> _Aim of the exercise_:
Copy the lines verbatim, beginning with the line that contains "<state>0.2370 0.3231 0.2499" and continuing through the end of the data, and only those lines.
***** Source material
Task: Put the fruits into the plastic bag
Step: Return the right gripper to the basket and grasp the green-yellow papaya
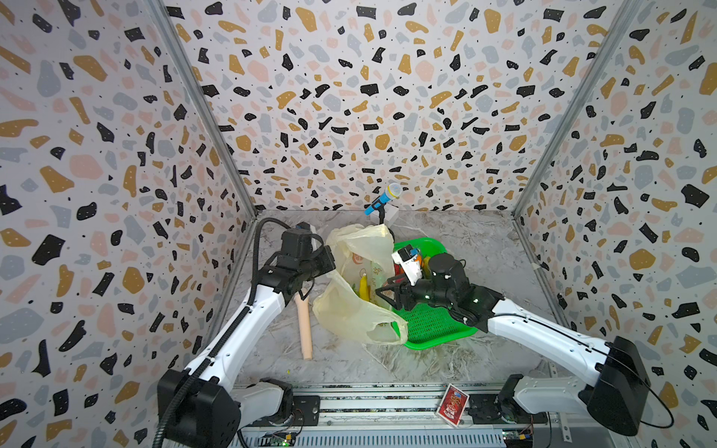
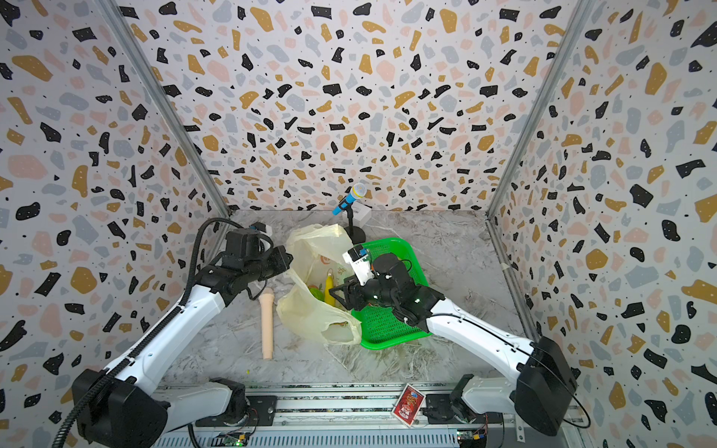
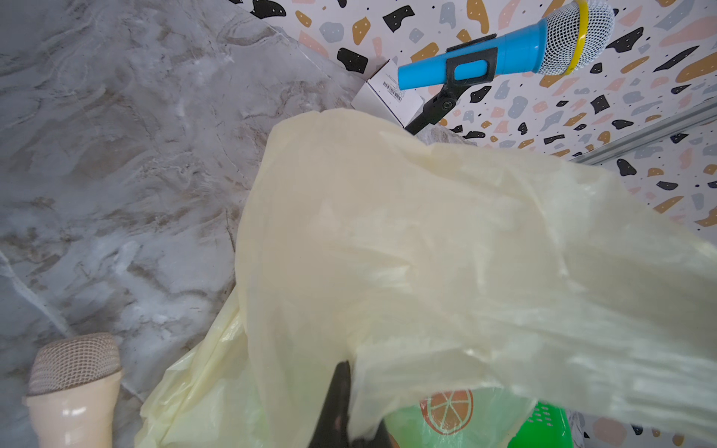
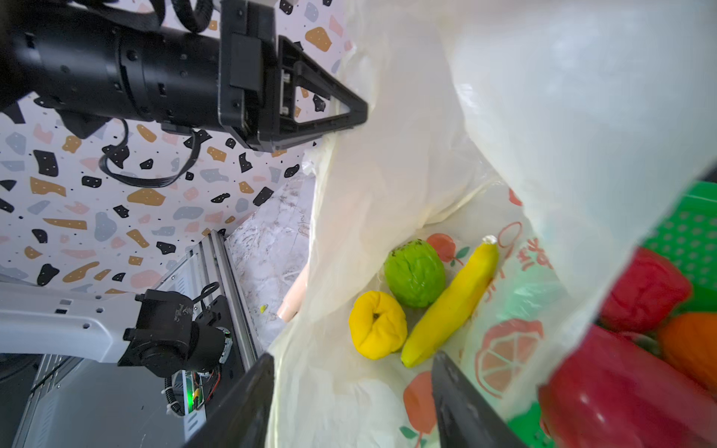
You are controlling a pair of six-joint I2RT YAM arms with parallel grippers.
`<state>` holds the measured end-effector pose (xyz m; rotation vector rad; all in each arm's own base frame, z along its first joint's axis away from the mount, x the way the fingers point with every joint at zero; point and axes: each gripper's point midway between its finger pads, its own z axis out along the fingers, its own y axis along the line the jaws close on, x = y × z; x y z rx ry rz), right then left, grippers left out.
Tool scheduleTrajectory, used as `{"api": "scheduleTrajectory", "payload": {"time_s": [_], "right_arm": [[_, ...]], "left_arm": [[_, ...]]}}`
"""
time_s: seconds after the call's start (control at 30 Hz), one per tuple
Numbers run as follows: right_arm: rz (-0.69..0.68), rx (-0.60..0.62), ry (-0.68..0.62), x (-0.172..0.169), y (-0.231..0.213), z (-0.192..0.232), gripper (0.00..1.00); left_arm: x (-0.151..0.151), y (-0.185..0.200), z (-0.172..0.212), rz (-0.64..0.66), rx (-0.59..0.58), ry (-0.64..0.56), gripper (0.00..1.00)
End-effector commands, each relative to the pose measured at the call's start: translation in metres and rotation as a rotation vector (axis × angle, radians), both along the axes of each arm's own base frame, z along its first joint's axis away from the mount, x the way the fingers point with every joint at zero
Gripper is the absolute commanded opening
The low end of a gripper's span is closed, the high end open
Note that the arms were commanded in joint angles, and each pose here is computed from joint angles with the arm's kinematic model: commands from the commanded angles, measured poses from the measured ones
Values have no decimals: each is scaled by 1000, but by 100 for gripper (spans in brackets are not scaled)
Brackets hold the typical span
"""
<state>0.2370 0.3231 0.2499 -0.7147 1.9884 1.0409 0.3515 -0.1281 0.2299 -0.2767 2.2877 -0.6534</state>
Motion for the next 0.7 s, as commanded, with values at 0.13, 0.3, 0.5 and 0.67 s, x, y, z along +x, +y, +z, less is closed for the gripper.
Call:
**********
> _Result of this exercise_:
<state>0.2370 0.3231 0.2499 -0.7147 1.9884 1.0409 0.3515 -0.1281 0.2299 -0.2767 2.2877 -0.6534</state>
Motion for the next 0.7 s, as commanded, with values at 0.13, 0.3, 0.5 and 0.67 s, x, y, z along +x, +y, +z, less is closed for the gripper.
Call:

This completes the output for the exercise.